Activity: Print all the data that follows exactly, images excluded.

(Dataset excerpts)

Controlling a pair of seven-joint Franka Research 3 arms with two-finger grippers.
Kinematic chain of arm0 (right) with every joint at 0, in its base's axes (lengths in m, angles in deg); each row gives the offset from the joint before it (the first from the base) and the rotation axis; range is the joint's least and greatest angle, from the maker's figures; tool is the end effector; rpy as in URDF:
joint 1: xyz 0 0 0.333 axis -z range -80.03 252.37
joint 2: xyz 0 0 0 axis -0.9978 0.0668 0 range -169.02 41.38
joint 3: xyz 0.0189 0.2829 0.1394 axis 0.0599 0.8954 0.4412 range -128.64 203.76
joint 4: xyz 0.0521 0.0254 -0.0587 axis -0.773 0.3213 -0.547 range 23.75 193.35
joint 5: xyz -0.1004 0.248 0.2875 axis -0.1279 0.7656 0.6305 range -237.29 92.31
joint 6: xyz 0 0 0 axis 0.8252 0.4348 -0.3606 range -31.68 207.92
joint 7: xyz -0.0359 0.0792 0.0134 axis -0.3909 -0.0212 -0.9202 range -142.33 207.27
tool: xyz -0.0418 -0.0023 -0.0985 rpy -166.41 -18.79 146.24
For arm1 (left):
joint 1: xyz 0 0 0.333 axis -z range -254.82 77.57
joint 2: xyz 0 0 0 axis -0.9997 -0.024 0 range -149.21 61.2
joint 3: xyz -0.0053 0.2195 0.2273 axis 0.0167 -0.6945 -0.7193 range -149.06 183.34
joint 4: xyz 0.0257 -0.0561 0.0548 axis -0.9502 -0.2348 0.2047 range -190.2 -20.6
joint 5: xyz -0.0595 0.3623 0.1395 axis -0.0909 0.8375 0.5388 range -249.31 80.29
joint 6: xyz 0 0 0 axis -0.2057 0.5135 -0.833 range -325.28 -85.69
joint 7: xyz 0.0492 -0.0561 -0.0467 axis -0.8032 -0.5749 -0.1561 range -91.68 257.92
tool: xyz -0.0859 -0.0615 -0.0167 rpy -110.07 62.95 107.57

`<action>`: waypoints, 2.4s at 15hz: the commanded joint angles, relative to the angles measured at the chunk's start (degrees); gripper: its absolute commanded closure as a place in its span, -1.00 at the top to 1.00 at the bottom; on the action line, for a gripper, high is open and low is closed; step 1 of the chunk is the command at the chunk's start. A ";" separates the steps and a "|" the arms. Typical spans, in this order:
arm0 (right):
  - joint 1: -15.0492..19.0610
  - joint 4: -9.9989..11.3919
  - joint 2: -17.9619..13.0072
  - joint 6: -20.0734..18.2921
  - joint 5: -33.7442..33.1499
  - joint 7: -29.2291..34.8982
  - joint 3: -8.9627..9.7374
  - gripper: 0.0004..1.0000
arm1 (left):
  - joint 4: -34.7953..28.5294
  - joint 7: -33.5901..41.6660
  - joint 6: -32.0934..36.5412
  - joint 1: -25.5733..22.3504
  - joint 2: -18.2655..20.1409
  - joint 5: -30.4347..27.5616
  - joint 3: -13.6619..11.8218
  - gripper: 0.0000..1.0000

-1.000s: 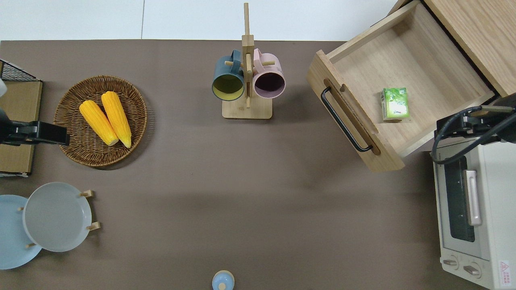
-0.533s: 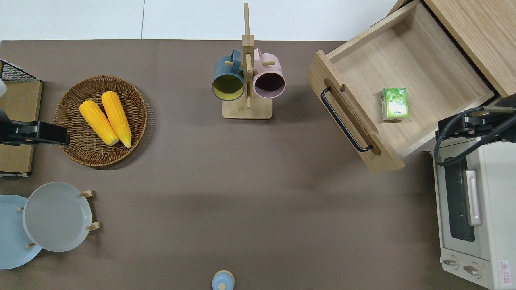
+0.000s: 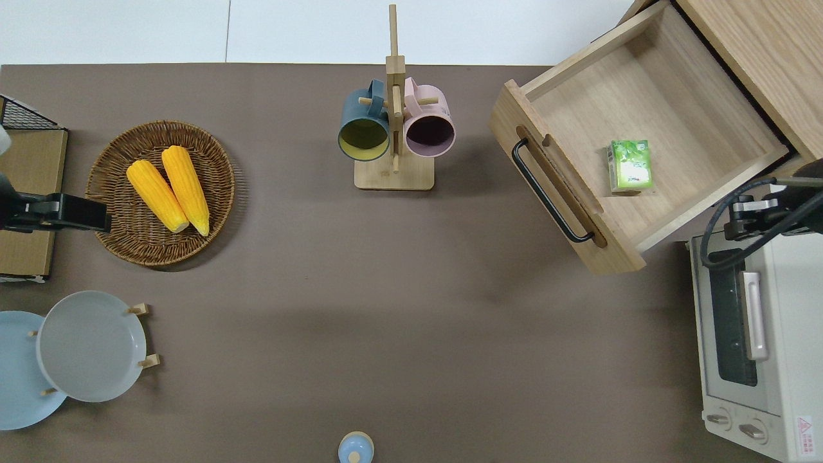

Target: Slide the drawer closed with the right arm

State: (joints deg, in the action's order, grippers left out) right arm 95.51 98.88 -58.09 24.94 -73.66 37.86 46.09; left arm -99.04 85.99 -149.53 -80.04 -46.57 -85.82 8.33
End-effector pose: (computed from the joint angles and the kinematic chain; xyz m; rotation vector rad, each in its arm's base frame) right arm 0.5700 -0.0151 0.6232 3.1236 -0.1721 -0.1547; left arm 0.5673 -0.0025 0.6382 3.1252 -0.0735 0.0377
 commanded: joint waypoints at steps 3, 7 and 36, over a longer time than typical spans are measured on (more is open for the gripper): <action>0.76 0.17 -0.19 -0.52 -0.76 -1.53 0.52 -1.00 | 1.12 0.47 -0.07 0.99 -0.69 0.78 -0.95 0.99; 0.59 0.08 -0.37 -0.87 -0.76 -1.53 0.52 -1.00 | 1.12 0.47 -0.07 0.99 -0.69 0.78 -0.95 1.00; -19.44 -4.75 -0.55 -2.46 -0.06 41.26 3.60 -1.00 | 1.12 0.47 -0.07 0.99 -0.69 0.78 -0.95 0.99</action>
State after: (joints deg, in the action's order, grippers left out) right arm 78.84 94.45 -60.23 19.62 -73.59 72.78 49.94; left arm -99.04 85.99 -149.53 -80.04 -46.57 -85.82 8.33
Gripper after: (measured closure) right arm 0.991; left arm 0.004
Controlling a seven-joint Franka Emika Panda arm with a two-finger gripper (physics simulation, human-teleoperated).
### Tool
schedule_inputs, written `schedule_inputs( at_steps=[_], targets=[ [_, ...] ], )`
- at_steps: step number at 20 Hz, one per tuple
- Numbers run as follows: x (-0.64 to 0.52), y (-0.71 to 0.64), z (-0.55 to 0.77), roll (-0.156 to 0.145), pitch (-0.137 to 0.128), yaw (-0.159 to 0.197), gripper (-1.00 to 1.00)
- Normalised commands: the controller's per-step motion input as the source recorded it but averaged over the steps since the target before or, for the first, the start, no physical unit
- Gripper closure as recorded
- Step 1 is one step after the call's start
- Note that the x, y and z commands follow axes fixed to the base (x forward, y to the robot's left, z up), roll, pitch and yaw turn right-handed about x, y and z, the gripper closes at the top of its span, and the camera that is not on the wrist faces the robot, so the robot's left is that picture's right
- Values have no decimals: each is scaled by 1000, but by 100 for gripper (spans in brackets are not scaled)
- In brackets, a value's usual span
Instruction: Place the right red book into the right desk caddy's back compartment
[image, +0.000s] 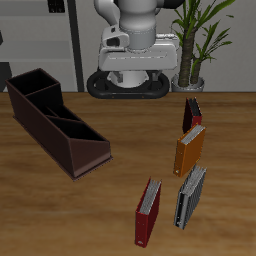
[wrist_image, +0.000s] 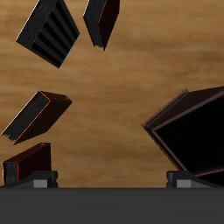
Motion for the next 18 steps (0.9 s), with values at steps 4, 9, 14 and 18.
schedule_inputs(
  at_steps=[4, 9, 14, 18],
  targets=[
    [196, -13, 55, -30, -17, 11, -100],
    [478, -79, 152, -56, -49, 4, -100],
    [425, -153, 121, -71, -12, -40, -100],
    [390, -105, 79, -50, -6, -25, -100]
  ],
)
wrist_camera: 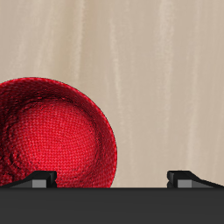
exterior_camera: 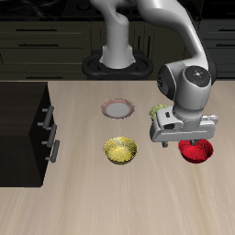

Expected answer:
Controlling a pair of seven-joint Franka Research 3 arms with two-finger grippers.
Kinematic chain of arm0 (right) with every joint at 0, in its base's axes (lengths in m, angles in deg); each row gives the offset from the joint before it (the first from the base) and the rotation axis; range is the joint's least and greatest angle, from the maker's figures; tool is the end effector; rpy as in URDF:
joint 1: xyz 0 0 0.333 axis -z range -80.03 252.37
joint 2: xyz 0 0 0 axis -0.9978 0.0668 0 range -169.02 41.38
joint 3: xyz 0.0189 0.2829 0.1394 axis 0.0599 0.8954 0.4412 range -128.64 203.76
joint 4: xyz 0.0521 0.0254 -0.0587 axis -0.773 0.3213 -0.547 range 23.75 193.35
joint 5: xyz -0.1004 0.248 0.2875 axis -0.1279 0.7656 0.6305 range -237.29 92.31
joint 6: xyz 0 0 0 axis 0.8252 0.4348 -0.3606 range -31.68 207.92
joint 7: xyz -0.0359 0.0792 0.0134 axis -0.3909 -0.0212 -0.9202 range -142.33 207.27
tool: xyz -0.0418 -0.0023 -0.0985 rpy -166.41 -18.79 146.24
For arm1 (left):
joint 1: xyz 0 0 0.333 axis -z range -254.82 77.57
joint 2: xyz 0 0 0 axis -0.9997 -0.024 0 range -149.21 61.2
joint 3: xyz -0.0053 0.2195 0.2273 axis 0.0167 -0.6945 -0.7193 range -149.06 183.34
joint 4: xyz 0.0257 -0.0561 0.0548 axis -0.9502 -0.2348 0.2047 range -190.2 -20.6
joint 5: xyz -0.0595 0.3623 0.1395 axis -0.0909 0.8375 0.5388 range -249.31 80.29
joint 6: xyz 0 0 0 axis -0.2057 0.5135 -0.833 range -325.28 -85.69
joint 7: xyz 0.0492 -0.0561 -0.0467 axis -0.8032 -0.5749 -0.1561 range -91.68 257.92
tool: xyz -0.0859 -0.0615 -0.0167 rpy -110.07 62.95 107.57

`<action>`: waypoints, 2.4s at 15hz: the commanded joint angles, relative to the angles measured at the chunk's start (degrees); gripper: its absolute commanded closure as a place in its span, -1.00 at the top to 1.00 at the bottom; on the action line, for a gripper, high is open and low is closed; step 1 of the chunk is the command at the chunk's start. A ";" separates the steps and a "|" the arms. Typical spans, in this order:
arm0 (right):
  - joint 1: -15.0492..19.0610
  - joint 4: -9.9989..11.3919
  - joint 2: -17.9619..13.0072
  - joint 6: -20.0734..18.2921
  - joint 5: -33.7442..33.1499
  - joint 7: -29.2291..34.8982
  - joint 3: -8.9627..9.7374
  - gripper: 0.0004..1.0000
arm1 (left):
  - joint 4: -34.7953..28.5294
  - joint 7: -33.5901..41.6660
  - joint 6: -32.0934..36.5412
  - joint 1: -25.5733..22.3504
  - joint 2: -18.2655..20.1409
  - joint 5: -30.4347..27.5616
  - joint 3: -13.6619..11.8218
  - gripper: 0.0000..1.0000

-1.000s: 
-0.533s: 
+0.000s: 

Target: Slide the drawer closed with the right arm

State: (joints deg, in the action's order, grippers left out) right arm 95.51 98.88 -58.09 24.94 -73.66 37.86 46.09; left arm -99.04 85.99 -149.53 -80.04 -46.57 -85.82 8.33
End-effector pose: (computed from the joint angles and the kinematic chain; xyz m; rotation vector rad, each in its arm's base frame) right arm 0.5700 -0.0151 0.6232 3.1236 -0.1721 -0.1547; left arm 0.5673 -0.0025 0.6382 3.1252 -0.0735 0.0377
 commanded: joint waypoints at steps 3, 7 and 36, over a longer time than typical spans are measured on (more is open for the gripper): <action>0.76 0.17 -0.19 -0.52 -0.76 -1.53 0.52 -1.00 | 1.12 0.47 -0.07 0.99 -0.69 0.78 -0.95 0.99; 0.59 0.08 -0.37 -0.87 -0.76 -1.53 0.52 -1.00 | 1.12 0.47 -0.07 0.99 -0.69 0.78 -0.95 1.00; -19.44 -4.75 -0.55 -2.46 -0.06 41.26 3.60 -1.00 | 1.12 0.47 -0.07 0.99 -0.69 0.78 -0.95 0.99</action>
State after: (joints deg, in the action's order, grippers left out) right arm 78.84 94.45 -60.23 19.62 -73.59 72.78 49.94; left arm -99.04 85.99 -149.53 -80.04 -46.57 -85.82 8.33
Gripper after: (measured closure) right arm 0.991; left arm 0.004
Controlling a seven-joint Franka Emika Panda arm with a two-finger gripper (physics simulation, human-teleoperated).
### Tool
schedule_inputs, written `schedule_inputs( at_steps=[_], targets=[ [_, ...] ], )`
- at_steps: step number at 20 Hz, one per tuple
- Numbers run as follows: x (-0.64 to 0.52), y (-0.71 to 0.64), z (-0.55 to 0.77), roll (-0.156 to 0.145), pitch (-0.137 to 0.128), yaw (-0.159 to 0.197), gripper (-1.00 to 1.00)
- Normalised commands: the controller's per-step motion input as the source recorded it but averaged over the steps since the target before or, for the first, the start, no physical unit
- Gripper closure as recorded
- Step 1 is one step after the call's start
- Note that the x, y and z commands follow axes fixed to the base (x forward, y to the robot's left, z up), roll, pitch and yaw turn right-handed about x, y and z, the gripper closes at the top of its span, and the camera that is not on the wrist faces the robot, so the robot's left is that picture's right
- Values have no decimals: each is scaled by 1000, but by 100 for gripper (spans in brackets are not scaled)
- In brackets, a value's usual span
Instruction: Place the right red book into the right desk caddy's back compartment
[image, +0.000s] 
[wrist_image, +0.000s] 
Motion for the next 18 steps (0.9 s), with values at steps 4, 9, 14 and 18.
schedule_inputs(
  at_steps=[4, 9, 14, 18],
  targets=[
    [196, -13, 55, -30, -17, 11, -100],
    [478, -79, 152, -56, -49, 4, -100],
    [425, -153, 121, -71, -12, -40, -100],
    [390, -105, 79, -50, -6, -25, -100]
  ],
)
wrist_camera: 
exterior_camera: 

The exercise has been completed in full.